• [EXERCISE BRIEF] Give back only the lines from the one with "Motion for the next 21" through the last line of the data, exactly as they appear.

Excerpts from a dataset:
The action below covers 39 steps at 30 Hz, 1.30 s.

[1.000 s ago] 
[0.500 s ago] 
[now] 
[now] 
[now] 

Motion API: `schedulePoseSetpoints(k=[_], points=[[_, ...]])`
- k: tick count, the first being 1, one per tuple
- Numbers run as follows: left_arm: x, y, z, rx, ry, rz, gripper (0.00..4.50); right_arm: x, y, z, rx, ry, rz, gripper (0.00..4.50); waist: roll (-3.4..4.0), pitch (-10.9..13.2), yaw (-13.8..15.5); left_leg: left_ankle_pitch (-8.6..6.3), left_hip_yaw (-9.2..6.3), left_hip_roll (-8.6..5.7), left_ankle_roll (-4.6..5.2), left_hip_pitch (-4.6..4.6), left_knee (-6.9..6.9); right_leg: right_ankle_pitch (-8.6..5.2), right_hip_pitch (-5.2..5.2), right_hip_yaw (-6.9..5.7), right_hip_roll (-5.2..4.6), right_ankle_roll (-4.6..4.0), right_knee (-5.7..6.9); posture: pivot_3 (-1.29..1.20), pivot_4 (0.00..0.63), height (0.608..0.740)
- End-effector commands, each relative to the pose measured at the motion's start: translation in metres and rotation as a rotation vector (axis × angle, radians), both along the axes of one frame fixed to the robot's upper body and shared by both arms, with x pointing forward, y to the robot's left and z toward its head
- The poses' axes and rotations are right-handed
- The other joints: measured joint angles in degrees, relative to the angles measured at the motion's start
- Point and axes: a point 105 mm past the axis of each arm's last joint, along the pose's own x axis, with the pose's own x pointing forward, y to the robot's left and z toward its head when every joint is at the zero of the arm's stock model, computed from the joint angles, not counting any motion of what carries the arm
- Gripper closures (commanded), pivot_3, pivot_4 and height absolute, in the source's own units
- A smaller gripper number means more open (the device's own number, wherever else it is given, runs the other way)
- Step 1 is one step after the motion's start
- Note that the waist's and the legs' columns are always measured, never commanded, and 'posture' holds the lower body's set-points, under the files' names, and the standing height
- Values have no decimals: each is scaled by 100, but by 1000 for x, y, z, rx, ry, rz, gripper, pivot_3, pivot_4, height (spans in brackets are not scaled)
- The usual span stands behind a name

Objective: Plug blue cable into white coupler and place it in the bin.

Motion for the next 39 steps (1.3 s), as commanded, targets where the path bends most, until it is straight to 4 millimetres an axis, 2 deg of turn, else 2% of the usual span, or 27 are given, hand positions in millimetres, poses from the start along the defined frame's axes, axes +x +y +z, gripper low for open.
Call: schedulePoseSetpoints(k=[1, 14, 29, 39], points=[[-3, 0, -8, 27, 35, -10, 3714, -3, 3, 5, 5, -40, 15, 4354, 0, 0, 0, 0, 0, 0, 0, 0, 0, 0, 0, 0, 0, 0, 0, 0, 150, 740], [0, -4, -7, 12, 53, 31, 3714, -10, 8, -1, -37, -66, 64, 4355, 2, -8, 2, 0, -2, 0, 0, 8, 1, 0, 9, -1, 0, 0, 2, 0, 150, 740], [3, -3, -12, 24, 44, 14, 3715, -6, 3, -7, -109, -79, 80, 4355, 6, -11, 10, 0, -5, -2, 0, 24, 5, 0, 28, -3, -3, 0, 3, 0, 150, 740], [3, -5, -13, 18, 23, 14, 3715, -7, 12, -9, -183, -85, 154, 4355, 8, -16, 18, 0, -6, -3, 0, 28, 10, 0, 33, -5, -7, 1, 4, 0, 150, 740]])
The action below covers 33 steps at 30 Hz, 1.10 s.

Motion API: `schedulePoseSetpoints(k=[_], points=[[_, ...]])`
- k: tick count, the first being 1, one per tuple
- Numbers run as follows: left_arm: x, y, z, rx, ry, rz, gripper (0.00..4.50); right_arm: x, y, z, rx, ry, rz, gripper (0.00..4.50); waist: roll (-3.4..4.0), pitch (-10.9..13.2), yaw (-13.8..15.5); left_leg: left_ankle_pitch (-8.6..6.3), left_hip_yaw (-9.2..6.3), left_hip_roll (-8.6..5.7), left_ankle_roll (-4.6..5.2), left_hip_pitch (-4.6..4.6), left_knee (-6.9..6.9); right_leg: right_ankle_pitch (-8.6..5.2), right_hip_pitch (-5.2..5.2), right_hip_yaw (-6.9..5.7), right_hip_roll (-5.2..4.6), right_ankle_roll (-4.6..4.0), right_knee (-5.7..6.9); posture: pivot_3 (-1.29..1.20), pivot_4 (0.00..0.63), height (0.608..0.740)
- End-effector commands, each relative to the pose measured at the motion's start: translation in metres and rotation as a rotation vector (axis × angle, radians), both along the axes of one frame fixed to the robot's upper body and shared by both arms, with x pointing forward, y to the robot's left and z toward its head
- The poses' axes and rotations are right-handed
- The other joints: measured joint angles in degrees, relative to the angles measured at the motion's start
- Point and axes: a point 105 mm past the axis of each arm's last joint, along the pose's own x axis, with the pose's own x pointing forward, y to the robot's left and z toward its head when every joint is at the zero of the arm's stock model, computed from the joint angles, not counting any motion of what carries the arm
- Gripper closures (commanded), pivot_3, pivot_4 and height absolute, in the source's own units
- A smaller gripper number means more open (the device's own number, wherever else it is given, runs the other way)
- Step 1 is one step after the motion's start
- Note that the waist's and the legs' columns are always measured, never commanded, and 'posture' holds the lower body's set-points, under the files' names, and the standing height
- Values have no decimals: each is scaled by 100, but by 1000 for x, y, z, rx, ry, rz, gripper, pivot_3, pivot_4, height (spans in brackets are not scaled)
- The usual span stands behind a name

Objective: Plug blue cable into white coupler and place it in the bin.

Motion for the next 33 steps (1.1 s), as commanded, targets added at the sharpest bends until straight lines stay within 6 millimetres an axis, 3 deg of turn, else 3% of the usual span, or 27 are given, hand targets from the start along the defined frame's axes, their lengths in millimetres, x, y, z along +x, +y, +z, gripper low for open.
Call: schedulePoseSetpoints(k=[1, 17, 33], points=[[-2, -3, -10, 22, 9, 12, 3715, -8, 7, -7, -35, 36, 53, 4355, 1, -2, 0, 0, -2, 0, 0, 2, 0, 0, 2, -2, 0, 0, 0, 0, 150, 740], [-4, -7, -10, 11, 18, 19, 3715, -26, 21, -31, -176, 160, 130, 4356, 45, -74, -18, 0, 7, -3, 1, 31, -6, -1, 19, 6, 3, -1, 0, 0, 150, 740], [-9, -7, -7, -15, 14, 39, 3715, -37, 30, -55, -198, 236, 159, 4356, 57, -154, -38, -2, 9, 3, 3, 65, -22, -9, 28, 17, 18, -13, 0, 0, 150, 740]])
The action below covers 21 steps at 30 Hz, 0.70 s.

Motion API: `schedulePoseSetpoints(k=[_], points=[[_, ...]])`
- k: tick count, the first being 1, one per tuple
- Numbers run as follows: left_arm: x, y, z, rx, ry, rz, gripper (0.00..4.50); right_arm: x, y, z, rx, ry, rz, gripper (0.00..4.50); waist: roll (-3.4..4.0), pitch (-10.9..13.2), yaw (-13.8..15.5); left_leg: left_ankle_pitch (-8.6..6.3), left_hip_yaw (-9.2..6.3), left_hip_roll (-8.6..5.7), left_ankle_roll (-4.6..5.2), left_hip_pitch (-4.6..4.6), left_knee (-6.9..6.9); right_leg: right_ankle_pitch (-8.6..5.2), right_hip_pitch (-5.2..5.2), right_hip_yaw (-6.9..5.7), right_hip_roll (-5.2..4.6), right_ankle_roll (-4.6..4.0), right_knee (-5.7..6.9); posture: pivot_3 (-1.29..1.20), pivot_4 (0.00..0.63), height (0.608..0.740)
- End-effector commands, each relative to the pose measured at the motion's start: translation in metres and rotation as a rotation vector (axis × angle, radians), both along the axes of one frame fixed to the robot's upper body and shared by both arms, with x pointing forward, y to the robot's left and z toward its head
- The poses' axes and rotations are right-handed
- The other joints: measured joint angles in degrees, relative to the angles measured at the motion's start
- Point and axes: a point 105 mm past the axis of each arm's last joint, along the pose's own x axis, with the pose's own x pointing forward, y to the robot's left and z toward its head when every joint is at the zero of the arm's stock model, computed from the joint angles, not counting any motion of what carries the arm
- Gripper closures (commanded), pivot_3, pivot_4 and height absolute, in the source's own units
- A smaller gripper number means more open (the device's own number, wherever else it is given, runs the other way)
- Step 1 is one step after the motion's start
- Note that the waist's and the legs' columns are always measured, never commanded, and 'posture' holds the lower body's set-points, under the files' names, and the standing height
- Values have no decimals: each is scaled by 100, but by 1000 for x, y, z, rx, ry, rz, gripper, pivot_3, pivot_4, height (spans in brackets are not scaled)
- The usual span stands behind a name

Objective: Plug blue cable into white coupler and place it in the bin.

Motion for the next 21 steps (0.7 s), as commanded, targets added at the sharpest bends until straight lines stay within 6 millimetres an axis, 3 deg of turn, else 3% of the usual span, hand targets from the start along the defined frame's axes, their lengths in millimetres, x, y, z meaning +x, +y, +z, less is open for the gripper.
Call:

• [ANSWER TO THIS EXERCISE]
Motion for the next 21 steps (0.7 s), as commanded, targets added at the sharpest bends until straight lines stay within 6 millimetres an axis, 3 deg of turn, else 3% of the usual span, hand targets from the start along the defined frame's axes, their lengths in millimetres, x, y, z meaning +x, +y, +z, less is open for the gripper.
Call:

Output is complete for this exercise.